India is a key market for us: Sanjay Sharma on Nars Cosmetics' arrival in the co...
The country head of Shiseido India on why global luxury beauty brand Nars Cosmetics is betting on the country to drive growth in the next decade

Francois Nars launched Nars Cosmetics with a dozen lipsticks in 1994. Six years later, he sold the company to Shiseido to expand into global markets such as the US, China and UK. Twenty-nine years later, Shiseido brought Nars to India in October 2023. “Better late than never," Sanjay Sharma, country head, Shiseido India, remarks. “India represents substantial growth, which is different from many other countries because they are more mature. And growth is going to be difficult there because of the (high) existing base."
In a detailed conversation with Forbes India, Sharma discusses the company’s growth strategy for Nars Cosmetics. Talking about its future plans for India, Sharma says, “We’ve surpassed our expectations by a mile. That’s why, both at the Asia-Pacific level and the group level, the company is confident about India and about the investments required to grow rapidly." Edited excerpts:
In the next decade or even the decade after that, a lot of growth, not only for Nars but for many beauty brands, will come from India. There was a digital boom, and people were more hooked on digital platforms. For instance, on our global page, Indians are the second largest followers after America. This gave us total confidence that now is the time to enter. We can’t be any later than this. The right moment for us to come is now, and we’re getting tremendous support.
India represents substantial growth, which is different from many other countries because they are more mature, and growth is going to be difficult there because of the existing base. There are fundamental changes happening in the beauty industry, not only in makeup but also in skin care and fragrances. Why I see this happening is simple increased awareness of global brands and trends among consumers, thanks to the proliferation of social media and smartphone usage. They have contributed to this trend where the Indian consumer knows about global launches almost instantly.
If you look at international brands and the target segment we are catering to, be it skin care, fragrances or colour cosmetics... I would say I’ll be surprised if we don’t get into manufacturing in India soon. The way the landscape is changing, it’s going to happen. We will have (global) third-party global manufacturing firms setting up shop here. So in the future you will see some of that manufacturing happening in India. Right now, almost everything comes from abroad. I think everybody would like to do it here rather than just importing, because obviously, there are import duties and the hassle is higher when you import from different countries into India to sell.
You’ll see our numbers (going) up, and our presence in specialty beauty retail will also increase.

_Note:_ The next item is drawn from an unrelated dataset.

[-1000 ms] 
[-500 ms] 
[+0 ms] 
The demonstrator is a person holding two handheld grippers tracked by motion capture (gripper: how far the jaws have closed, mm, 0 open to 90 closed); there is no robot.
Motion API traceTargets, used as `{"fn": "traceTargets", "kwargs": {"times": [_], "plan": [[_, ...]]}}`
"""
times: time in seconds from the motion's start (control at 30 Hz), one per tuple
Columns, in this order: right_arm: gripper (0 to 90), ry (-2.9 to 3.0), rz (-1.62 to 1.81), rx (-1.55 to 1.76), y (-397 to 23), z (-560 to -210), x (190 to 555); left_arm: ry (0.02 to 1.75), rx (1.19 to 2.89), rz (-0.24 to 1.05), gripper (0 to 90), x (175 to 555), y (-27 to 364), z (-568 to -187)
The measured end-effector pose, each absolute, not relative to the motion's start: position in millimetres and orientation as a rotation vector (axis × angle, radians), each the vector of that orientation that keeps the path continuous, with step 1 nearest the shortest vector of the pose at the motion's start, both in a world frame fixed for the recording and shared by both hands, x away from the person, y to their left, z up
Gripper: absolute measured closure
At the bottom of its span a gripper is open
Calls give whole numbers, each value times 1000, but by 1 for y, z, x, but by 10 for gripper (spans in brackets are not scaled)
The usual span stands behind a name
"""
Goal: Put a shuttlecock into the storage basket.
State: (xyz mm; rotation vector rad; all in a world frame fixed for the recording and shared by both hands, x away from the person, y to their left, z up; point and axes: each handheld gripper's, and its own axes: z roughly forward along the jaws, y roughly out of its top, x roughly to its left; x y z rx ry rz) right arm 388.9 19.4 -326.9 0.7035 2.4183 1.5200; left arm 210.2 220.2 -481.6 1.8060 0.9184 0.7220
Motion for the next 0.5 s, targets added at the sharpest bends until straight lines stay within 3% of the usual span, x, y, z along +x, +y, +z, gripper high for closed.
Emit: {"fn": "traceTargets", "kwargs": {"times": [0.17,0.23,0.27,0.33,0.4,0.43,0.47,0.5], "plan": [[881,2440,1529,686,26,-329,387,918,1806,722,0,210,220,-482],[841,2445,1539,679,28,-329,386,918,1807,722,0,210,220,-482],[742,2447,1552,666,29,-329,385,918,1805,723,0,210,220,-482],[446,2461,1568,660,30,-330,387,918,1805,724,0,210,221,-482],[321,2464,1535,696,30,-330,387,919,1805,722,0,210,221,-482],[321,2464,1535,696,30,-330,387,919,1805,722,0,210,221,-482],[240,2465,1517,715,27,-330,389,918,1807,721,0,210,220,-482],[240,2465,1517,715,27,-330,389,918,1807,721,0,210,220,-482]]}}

Additionally, our ecommerce business will grow significantly. We’re closely watching the evolving quick commerce landscape in India, particularly the expanding categories and convenience it offers to consumers. The fact that you can buy a ₹1 lakh iPhone in just 10 minutes is a remarkable example. While we don’t have immediate plans to venture into this space, we’re keenly observing its development and assessing whether it aligns with our brand’s values and provides the right experience for our consumers. We’ll make a decision when the time is right.
As we plan to double our footprint and business, it’s clear that we’ll need to invest in several areas. This includes capital expenditure to set up new infrastructure, operational expenditure to support our growth, and strengthening our organisation to manage our expanded operations. India is a crucial investment market for us, and we expect significant growth from the country. As a result, we’ll be making investments to support our ambitious plans.
I’m confident about the luxury segment’s growth, despite the entry of new international brands. The overall market pie will grow, and each brand’s strategy and execution will determine their trajectory. Looking at discretionary spend, I predict it will increase by 1.5 times in the next five years. From a colour cosmetics lens, particularly for the women’s segment, I see significant growth driven by women’s empowerment and increasing participation in the workforce.
Comparing India’s growth to China’s, I believe we’re at a tipping point. Once India’s GDP per capita crosses $4,000, we can expect rapid growth, similar to China’s experience. Currently, India’s GDP per capita is around $2,500. In the next 10 years, India will likely follow a similar growth trajectory to China’s. This is why many companies are excited about India’s potential.
The beauty sector, in particular, has immense room for growth, with opportunities to increase value spent on beauty products per consumer and expand the number of products used by consumers. India’s consumption patterns, even compared to developing countries, indicate significant growth potential. This is why brands are confident about the future and are investing heavily in the Indian market.